(alias Michèle Nicolaï)
S. E. G. (Société d’éditions générales) (p. 3-5).

La PAGODE aux COBRAS

CHAPITRE PREMIER

LA MORT DU RÉSIDENT

Une nuit d’été torride, étouffante, vraie nuit tonkinoise aussi chaude que le jour, tombait sur Quang-Yen, au bord du fleuve, tout près de l’entrée de la baie d’Allong.

Dix heures venaient de sonner.

Dans le parc de la résidence, une ombre se glissait, furtive, silencieuse, en dehors des allées ; elle se faufilait d’arbre en arbre, de massif en massif, cependant que les linhs de garde — selon la consigne — étaient tenus en éveil par la transmission périodique d’un appel de claquettes circulant de l’un à l’autre.

Passant entre eux, l’ombre escaladait la clôture et pénétrait dans l’enceinte sans être aperçue.

C’était maintenant une avancée de fauve…

Quelques pas… puis un arrêt… Ainsi s’avance la bête de proie pour surprendre, en même temps que pour éviter d’être surprise.

Arrivant au pied du bâtiment situé au sommet de la colline, l’ombre s’immobilisa une fois encore.

À quelques mètres, au premier étage, les fenêtres éclairées étaient ouvertes, permettant de percevoir le bruit des allées et venues d’un homme qui faisait sa toilette nocturne, tout en sifflotant. Il était certain que le pressentiment d’un danger possible ne le frôlait pas.

Après un court arrêt, l’ombre se remit en marche, longeant de près le mur jusqu’au moment où elle se trouva au-dessous d’une des fenêtres.

Alors, lestement, usant des saillies ornementales de la façade, elle grimpa, plaquée contre la muraille, ainsi qu’un insecte géant.

Sur la corniche atteinte rapidement, elle se blottit, puis, se redressant doucement, examina l’intérieur de la pièce.

Un déclic se fit entendre… Bruit infime pouvant à peine être perçu à quelques mètres.

Une glissade… un plongeon dans la nuit… La tragique silhouette disparut sous les frondaisons du parc.

Le lendemain, à l’aube, Bà, le boy, pénétrait dans la chambre de son maître pour fermer les persiennes avant le lever du jour.
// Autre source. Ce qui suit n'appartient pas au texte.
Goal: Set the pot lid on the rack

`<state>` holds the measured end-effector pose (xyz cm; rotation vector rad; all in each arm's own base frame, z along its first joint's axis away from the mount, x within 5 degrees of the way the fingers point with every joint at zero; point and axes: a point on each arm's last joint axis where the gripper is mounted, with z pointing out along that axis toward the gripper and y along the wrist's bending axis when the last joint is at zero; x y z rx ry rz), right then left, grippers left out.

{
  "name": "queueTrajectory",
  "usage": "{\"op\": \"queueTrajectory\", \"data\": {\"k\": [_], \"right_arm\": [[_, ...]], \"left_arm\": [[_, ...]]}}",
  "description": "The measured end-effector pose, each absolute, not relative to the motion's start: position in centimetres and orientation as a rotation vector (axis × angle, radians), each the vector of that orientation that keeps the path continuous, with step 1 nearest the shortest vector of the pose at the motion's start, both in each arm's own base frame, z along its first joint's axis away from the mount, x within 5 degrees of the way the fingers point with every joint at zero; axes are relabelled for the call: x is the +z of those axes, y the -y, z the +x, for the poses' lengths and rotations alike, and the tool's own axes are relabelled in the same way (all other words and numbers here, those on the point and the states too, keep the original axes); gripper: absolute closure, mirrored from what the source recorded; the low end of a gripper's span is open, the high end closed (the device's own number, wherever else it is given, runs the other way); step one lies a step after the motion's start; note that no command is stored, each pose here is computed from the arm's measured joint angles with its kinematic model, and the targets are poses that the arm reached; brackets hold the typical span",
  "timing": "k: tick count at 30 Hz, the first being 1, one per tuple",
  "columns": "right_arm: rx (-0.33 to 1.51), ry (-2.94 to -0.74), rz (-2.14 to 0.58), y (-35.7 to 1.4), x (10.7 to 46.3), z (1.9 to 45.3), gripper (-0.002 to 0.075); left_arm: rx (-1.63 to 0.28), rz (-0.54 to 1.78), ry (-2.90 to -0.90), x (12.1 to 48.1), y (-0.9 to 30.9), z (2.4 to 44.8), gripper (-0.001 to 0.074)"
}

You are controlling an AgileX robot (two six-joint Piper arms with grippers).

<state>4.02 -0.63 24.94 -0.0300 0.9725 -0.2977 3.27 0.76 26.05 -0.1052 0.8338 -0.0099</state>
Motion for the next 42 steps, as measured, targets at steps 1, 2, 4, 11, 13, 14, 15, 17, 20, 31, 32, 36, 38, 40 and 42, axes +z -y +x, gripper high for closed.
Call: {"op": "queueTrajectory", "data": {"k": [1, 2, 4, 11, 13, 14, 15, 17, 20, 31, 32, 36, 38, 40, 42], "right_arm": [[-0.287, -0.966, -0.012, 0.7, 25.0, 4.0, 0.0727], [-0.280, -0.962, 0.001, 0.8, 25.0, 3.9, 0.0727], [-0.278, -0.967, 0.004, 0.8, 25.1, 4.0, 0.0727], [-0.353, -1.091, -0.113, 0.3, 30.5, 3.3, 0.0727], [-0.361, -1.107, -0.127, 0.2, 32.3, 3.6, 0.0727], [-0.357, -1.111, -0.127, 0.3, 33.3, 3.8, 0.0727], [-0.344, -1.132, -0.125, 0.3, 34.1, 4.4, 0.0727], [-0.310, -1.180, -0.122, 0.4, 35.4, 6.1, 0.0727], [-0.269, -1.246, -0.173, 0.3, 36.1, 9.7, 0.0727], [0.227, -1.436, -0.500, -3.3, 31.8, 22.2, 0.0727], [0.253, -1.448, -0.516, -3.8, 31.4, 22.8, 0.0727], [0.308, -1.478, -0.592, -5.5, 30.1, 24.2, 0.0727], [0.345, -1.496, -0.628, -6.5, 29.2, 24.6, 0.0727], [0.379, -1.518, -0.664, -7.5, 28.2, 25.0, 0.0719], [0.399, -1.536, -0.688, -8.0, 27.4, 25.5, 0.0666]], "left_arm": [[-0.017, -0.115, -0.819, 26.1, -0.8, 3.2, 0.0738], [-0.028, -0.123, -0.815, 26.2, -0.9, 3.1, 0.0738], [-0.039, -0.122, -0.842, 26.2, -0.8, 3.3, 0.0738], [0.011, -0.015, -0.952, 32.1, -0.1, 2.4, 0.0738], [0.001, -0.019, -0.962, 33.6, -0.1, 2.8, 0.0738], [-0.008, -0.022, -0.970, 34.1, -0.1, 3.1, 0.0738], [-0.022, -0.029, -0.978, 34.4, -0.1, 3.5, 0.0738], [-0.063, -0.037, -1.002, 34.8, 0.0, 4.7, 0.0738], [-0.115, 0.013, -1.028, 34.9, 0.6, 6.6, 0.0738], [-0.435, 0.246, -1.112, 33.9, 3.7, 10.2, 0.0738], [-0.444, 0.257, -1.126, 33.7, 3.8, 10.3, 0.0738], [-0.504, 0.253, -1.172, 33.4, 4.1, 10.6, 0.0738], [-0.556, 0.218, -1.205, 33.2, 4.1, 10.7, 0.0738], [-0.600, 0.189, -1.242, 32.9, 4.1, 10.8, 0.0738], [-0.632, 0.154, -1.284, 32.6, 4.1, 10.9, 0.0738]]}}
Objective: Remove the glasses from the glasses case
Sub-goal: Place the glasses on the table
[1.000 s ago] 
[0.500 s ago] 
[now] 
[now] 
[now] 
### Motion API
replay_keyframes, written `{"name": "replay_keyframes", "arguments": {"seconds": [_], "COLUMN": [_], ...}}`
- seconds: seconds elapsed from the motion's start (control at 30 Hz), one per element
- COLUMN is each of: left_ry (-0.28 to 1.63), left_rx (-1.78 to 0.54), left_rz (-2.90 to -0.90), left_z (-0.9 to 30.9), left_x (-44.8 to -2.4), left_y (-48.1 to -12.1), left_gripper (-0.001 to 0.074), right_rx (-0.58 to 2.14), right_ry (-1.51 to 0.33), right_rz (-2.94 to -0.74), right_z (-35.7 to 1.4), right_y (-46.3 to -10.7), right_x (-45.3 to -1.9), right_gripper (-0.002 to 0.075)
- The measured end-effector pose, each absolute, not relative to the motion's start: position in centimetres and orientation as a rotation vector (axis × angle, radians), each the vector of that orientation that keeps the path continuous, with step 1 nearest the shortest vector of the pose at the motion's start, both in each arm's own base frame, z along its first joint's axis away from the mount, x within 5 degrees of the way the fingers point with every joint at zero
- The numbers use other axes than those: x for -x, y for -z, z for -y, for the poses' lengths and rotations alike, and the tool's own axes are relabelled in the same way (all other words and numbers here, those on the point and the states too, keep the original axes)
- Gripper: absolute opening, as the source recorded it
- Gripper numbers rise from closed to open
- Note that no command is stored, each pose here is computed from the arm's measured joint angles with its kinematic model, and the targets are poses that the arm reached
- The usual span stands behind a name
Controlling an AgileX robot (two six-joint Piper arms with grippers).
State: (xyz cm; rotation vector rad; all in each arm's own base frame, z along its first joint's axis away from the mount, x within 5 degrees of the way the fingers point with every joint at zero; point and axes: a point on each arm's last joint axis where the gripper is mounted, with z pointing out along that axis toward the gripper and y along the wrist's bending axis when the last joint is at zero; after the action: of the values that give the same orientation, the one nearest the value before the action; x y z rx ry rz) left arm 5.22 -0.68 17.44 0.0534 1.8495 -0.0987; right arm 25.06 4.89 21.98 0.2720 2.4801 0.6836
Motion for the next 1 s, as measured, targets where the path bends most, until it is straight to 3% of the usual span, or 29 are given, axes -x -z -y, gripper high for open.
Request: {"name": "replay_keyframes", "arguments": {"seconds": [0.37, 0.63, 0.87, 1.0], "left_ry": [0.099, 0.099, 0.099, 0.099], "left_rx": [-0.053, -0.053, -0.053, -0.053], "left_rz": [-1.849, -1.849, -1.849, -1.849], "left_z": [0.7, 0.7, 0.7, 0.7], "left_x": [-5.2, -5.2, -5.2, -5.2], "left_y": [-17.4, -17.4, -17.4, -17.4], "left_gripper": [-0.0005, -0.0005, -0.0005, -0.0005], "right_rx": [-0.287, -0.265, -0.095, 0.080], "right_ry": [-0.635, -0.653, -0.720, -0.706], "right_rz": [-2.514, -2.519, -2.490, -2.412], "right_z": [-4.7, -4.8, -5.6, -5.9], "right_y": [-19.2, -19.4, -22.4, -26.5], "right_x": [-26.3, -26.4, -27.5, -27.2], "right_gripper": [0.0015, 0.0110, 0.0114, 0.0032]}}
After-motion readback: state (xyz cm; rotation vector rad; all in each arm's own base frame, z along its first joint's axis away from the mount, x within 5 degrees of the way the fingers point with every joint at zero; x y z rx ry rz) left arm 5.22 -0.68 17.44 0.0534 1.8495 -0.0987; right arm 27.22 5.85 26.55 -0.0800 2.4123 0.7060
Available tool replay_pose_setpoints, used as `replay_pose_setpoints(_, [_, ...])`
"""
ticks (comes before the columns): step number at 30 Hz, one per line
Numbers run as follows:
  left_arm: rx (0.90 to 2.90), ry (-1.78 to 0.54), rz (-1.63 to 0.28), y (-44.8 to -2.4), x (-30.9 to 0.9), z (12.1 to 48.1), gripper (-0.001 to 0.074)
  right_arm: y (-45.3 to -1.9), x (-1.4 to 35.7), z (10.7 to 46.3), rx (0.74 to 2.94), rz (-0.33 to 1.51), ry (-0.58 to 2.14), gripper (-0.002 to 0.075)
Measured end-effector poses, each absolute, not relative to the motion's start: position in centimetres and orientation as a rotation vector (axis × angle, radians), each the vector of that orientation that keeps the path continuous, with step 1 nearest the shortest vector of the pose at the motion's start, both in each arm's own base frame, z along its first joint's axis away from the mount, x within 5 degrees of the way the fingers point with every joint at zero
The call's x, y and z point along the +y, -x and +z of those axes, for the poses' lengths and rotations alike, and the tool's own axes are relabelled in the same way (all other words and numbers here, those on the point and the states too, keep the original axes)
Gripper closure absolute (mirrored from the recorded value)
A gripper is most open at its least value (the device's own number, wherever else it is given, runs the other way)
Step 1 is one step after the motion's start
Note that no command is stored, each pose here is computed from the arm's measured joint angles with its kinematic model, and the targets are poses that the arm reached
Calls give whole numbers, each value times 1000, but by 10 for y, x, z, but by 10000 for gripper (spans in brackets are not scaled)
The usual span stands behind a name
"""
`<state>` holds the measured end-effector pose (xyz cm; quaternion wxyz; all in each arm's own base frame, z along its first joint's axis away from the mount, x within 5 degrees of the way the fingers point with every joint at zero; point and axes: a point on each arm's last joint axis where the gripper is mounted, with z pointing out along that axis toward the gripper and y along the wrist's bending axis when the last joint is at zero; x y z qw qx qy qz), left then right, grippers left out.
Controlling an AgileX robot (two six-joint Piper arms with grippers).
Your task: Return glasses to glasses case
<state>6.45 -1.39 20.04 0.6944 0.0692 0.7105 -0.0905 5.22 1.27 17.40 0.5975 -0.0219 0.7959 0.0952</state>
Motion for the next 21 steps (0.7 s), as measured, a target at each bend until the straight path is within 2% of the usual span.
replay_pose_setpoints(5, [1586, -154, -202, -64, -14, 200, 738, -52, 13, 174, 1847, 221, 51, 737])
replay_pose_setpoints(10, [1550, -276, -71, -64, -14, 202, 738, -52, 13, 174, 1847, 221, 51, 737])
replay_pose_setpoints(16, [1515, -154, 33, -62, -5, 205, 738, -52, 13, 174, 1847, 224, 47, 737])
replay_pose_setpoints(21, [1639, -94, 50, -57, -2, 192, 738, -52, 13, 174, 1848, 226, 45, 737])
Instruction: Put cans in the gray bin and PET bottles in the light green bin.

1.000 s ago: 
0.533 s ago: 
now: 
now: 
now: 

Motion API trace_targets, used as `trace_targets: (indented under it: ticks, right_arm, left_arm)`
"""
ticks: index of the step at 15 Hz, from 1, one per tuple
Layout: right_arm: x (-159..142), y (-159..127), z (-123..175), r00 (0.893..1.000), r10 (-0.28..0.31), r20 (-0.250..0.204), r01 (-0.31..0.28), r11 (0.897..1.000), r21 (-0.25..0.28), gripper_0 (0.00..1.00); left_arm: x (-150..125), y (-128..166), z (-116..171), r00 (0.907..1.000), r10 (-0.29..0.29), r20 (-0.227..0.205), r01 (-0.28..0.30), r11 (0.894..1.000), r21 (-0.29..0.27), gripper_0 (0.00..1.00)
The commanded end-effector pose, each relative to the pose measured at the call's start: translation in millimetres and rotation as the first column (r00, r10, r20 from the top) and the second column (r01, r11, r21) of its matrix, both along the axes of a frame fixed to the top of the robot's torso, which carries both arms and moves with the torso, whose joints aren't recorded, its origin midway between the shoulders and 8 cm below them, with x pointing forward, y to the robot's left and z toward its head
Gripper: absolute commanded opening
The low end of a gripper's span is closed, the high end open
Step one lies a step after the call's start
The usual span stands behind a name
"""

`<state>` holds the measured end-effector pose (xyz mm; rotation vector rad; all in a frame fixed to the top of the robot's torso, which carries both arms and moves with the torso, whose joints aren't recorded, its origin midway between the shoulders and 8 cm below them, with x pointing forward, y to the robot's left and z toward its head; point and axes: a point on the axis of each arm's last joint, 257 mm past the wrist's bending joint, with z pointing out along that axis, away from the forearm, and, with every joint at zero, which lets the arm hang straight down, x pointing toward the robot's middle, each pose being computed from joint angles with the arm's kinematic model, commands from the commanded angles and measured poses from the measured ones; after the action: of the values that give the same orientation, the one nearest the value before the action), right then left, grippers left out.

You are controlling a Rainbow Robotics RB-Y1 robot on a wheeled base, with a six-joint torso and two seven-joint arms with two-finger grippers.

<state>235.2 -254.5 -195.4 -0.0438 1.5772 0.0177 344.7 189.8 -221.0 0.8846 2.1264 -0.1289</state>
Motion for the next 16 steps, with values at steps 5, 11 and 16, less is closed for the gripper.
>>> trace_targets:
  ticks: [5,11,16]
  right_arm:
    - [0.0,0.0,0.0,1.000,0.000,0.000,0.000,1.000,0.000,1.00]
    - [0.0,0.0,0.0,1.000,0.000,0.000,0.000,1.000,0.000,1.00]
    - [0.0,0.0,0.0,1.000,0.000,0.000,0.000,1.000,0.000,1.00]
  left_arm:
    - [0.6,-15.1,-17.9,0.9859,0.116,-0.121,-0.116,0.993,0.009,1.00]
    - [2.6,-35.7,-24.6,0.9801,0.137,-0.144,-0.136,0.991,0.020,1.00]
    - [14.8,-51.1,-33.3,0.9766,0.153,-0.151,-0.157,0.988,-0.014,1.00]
C’est un usage colonial. L’Européen s’endort toutes baies ouvertes pour que, si elle daigne souffler, pénètre jusqu’à lui la rafraîchissante brise nocturne ; au matin, le valet bien stylé entre silencieusement et va les clore sans bruit pour que le soleil levant ne trouble pas son maître.

Bà entra sur la pointe de ses pieds nus.

Deux pas en avant… un cri… Horrifié, il ressortait en hurlant :

— Monsieur le résident « tièt » ! Monsieur le résident « tièt zoï » !

En un clin d’œil, toute la maison fut sur pied.

Les linhs de garde furent alertés, un doï courut avertir le commissaire de police, le médecin de l’Assistance et les deux adjoints du résident.

La résidente accourut. Devant le cadavre de son mari, elle poussa un cri et s’évanouit.

À ce moment arrivaient les autorités. Le commissaire fit garder la porte, tandis que le docteur — après avoir donné quelques soins à la résidente — se penchait sur le cadavre.

Un examen attentif lui révéla que le corps ne portait aucune trace de violence, mais une seule blessure : deux marques rouges légèrement auréolées sur le poignet droit.

— Cela ressemble fort à une piqûre de cobra, dit-il, mais l’autopsie seule nous fixera avec certitude.

Celle-ci faite, on conclut qu’il n’y avait pas eu d’assassinat ou plutôt, que l’assassin était un cobra.

Accident vraisemblable. Un serpent avait pu pénétrer du parc dans la maison, et le malheur avait voulu que le résident, en faisant un geste, en prenant un objet par exemple, ait mis la main dessus.

Cependant, toutes les recherches effectuées dans les appartements furent vaines. Bien que l’on eût procédé à un véritable déménagement, ne laissant pas un meuble, pas un tapis, pas une tenture en place, le cobra ne fut pas retrouvé.

Le commissaire put siffler dans sa flûte, allant d’une pièce à l’autre, aucun reptile ne répondit à son appel.